■ What the task asks
Write out each line of the entries below that holds the word "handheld".

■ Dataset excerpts
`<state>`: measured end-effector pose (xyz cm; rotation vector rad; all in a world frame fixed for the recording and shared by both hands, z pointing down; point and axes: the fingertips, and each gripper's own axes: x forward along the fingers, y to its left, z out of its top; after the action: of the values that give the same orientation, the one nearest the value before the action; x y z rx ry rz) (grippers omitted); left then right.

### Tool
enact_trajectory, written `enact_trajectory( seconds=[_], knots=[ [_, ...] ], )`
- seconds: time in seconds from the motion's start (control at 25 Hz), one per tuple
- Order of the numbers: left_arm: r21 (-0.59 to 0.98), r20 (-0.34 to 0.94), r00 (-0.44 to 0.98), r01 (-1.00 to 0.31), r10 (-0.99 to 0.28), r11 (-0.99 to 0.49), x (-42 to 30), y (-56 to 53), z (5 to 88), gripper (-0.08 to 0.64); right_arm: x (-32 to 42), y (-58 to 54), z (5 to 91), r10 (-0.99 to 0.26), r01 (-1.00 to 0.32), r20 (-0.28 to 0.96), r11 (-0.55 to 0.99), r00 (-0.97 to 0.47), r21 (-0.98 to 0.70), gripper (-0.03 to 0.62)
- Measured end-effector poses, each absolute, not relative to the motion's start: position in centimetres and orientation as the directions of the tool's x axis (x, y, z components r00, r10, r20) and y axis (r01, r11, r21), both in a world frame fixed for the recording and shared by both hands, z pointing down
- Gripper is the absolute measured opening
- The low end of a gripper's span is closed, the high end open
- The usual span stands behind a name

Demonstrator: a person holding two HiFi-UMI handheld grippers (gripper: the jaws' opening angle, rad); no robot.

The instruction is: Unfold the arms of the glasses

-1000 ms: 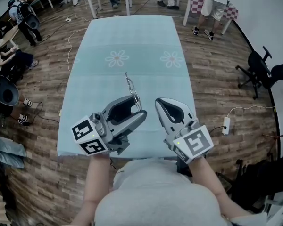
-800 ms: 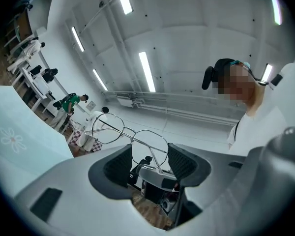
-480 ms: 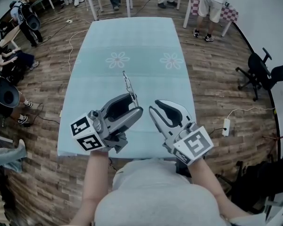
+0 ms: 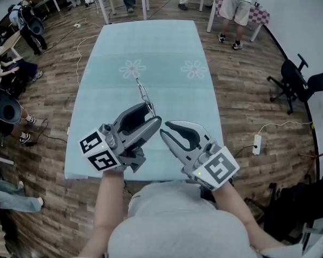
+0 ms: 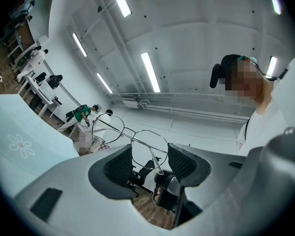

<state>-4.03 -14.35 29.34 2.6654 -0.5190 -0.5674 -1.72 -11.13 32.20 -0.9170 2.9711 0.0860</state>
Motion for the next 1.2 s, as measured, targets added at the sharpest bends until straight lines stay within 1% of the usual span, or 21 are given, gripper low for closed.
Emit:
enact_trajectory(
  seconds=[0.28, 0.32, 0.36, 0.88, 1.2],
  knots=[
    [0.423, -0.318, 0.846, -0.278, -0.428, -0.863, -3.9, -14.5, 29.2, 0.238, -2.8, -11.5, 31.8, -0.565, -0.567, -0.036, 0.822, -0.824, 0.061, 0.06],
    [0.422, -0.318, 0.846, -0.278, -0.428, -0.863, -3.8, -14.5, 29.2, 0.236, -2.9, -11.5, 31.7, -0.568, -0.569, -0.038, 0.819, -0.822, 0.069, 0.05],
    [0.422, -0.319, 0.846, -0.278, -0.428, -0.863, -3.8, -14.5, 29.2, 0.238, -3.0, -11.6, 31.7, -0.57, -0.571, -0.04, 0.817, -0.821, 0.076, 0.025],
    [0.422, -0.329, 0.847, -0.265, -0.419, -0.867, -3.8, -14.3, 29.3, 0.236, -2.3, -11.7, 31.6, -0.583, -0.585, -0.042, 0.808, -0.811, 0.075, 0.023],
    [0.42, -0.332, 0.85, -0.255, -0.409, -0.871, -3.8, -14.1, 29.1, 0.236, -0.9, -12.3, 31.6, -0.619, -0.62, -0.039, 0.782, -0.785, 0.071, 0.021]
  ],
)
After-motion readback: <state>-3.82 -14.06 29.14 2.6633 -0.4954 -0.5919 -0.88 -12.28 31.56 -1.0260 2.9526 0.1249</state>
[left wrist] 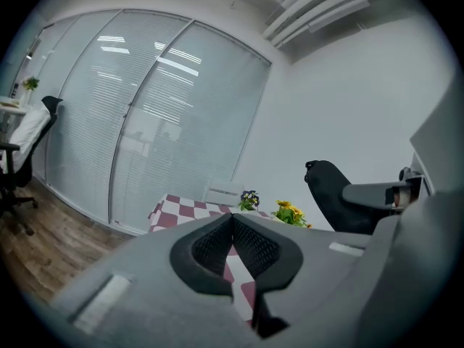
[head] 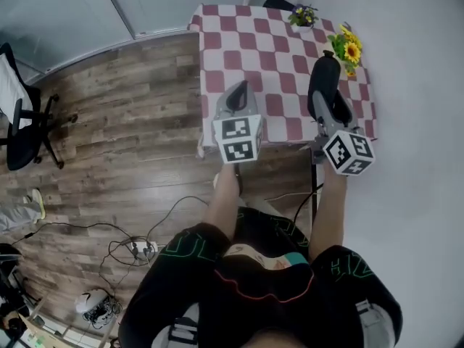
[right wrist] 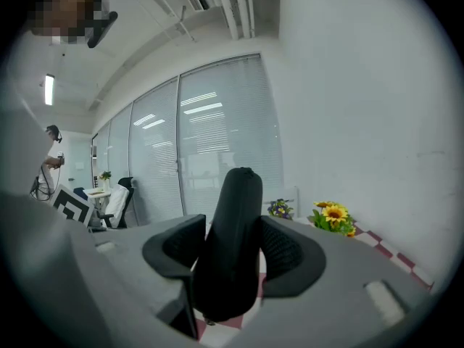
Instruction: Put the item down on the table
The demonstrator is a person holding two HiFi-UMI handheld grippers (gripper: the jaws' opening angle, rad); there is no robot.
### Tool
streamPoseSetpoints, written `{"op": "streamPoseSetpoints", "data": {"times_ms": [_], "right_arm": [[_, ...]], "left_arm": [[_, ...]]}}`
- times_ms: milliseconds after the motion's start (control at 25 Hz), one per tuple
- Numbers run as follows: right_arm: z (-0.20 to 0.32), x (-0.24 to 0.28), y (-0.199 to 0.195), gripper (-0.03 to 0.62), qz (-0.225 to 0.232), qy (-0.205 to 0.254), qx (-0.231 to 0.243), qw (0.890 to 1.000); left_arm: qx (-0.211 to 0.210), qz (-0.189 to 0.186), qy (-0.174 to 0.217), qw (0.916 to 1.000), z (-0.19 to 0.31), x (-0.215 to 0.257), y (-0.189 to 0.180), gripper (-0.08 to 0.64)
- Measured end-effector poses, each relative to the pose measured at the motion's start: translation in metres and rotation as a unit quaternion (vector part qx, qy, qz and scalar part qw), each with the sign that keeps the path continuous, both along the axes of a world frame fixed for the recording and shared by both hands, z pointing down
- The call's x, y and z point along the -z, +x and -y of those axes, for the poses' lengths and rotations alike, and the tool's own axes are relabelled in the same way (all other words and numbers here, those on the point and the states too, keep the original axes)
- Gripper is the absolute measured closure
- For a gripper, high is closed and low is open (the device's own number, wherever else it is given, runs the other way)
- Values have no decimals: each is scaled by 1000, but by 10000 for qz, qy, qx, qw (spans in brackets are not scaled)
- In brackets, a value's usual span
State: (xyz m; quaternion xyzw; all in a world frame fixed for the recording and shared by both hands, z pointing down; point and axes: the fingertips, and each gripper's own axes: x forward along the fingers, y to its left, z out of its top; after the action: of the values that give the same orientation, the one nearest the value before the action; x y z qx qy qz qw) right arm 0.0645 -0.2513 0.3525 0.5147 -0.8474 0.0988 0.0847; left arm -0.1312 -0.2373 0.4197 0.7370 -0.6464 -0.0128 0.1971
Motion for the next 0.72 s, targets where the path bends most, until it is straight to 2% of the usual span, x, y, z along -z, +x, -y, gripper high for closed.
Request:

■ Exercise output
Demonstrator: a person holding two HiFi-UMI handheld grippers (gripper: the jaws' opening angle, rad); no robot.
The demonstrator is a person holding two HiFi-UMI handheld grippers (gripper: the jaws' opening angle, rad); there is no robot.

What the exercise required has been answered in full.